Anne Gilman’s work has been exhibited nationally and internationally including solo exhibitions “At the still point of the turning world” at Anne Reid Gallery in Princeton; “Up close/ in the distance/ now”, at the Birmingham Bloomfield Art Center, outside of Detroit; “In any one day, how all the things get mixed together”, at Five Points Center for the Visual Arts in Torrington/CT; and “Descifrar/ to decipher, decode, figure out”, at Instituto Cervantes in NY where she created a floor drawing onsite incorporating noise, conversations, and interactions with visitors as part of the work, and at Casa Cristo (de Luís Barragán) in Guadalajara/Mexico; Galería Raúl Martínez in Havana/Cuba; University of the Arts in Philadelphia; and group shows at Lesley Heller Gallery/NYC; Central Features Contemporary Art, Albuquerque/NM; Kentler International Drawing Space, Brooklyn/NY; Sarah Lawrence College, Bronxville/ NY; The Center for Book Arts/NY; New Orleans Center for Creative Arts; Delaware Center for the Contemporary Arts, Wilmington/DE; Azerbaijan Museum, Baku/Azerbaijan; Cité Internationale des Arts /Paris; and Berliner Medizinhisthorisches Museum der Charité, Berlin/Germany.

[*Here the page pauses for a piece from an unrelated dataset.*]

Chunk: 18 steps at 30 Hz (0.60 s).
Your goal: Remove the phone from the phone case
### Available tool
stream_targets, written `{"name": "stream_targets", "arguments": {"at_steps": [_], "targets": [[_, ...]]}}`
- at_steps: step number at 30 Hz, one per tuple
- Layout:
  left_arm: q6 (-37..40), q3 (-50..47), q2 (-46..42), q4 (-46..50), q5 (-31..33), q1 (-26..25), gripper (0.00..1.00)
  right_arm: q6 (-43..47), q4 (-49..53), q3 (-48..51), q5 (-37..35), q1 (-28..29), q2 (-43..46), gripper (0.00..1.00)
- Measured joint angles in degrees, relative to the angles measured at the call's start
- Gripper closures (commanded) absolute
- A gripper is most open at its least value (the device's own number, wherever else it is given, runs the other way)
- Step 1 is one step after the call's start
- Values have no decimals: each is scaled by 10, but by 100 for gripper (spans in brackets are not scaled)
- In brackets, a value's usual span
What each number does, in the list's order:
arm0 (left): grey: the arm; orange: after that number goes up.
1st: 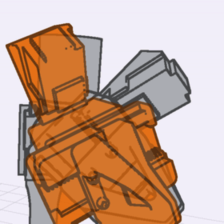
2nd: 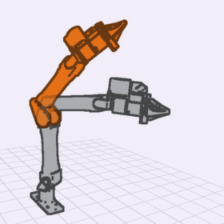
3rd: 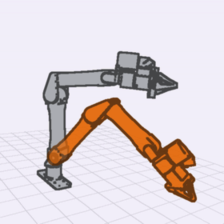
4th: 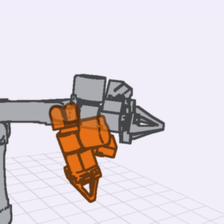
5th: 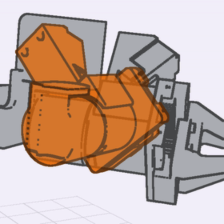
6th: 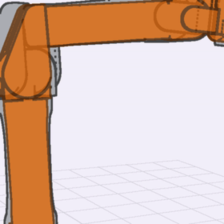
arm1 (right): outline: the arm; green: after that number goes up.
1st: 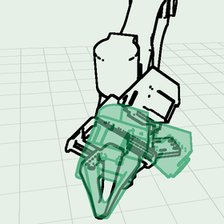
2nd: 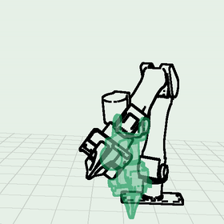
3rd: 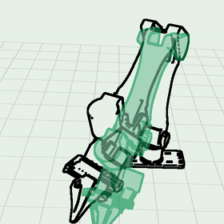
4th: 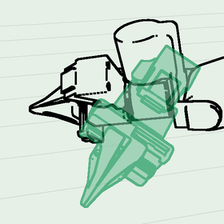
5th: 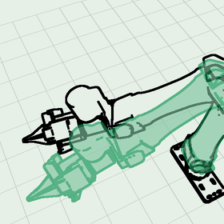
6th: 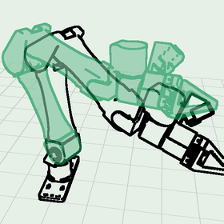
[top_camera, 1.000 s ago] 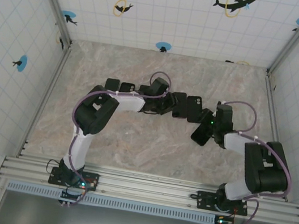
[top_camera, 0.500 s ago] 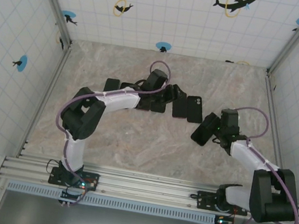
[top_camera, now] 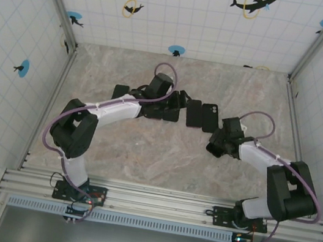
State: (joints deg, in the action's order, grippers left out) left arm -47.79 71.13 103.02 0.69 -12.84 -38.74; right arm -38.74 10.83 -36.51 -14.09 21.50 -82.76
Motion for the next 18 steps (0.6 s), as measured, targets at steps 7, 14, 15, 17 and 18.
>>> {"name": "stream_targets", "arguments": {"at_steps": [7,14,15,17,18], "targets": [[16,-5,-9,19,10,2,15,11,18,-42,-26,18,-46,3],[27,-5,-9,29,11,2,15,7,70,-87,-67,40,-92,5],[27,-5,-9,30,11,2,15,1,80,-95,-71,40,-101,6],[26,-5,-9,30,11,2,15,-8,95,-113,-82,41,-113,7],[26,-5,-9,30,11,2,15,-13,98,-119,-86,42,-119,7]]}}
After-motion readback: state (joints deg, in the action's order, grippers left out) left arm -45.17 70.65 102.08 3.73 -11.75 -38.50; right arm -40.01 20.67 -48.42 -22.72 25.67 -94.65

She has received fellowships from MacDowell, the Edward Albee Foundation, Chenven Foundation and The Cultural Space Studio Program in Dumbo/Brooklyn. Her work has been featured in Hyperallergic, Art Spiel, Bomb Magazine, Vasari21, TECA/ Testimonianze Editoria Cultura Arte, Guernica Magazine, and Publishing Perspectives and is in the collections of The National Museum of Women in the Arts, The Brooklyn Museum, New York Public Library, Azerbaijan Museum, and The Library of Congress. A bilingual version of her artist book, Frayed Edges, was published by Ediciones Vigía in Matanzas/Cuba and her artist book, “this place/this hour,” was included in an exhibition at The Center for Book Arts commemorating the 200th anniversary of the birth of Walt Whitman in 2019.
Her next solo exhibition will open 12/4/22 and run through 1/22/23 at Five Myles Gallery in Brooklyn.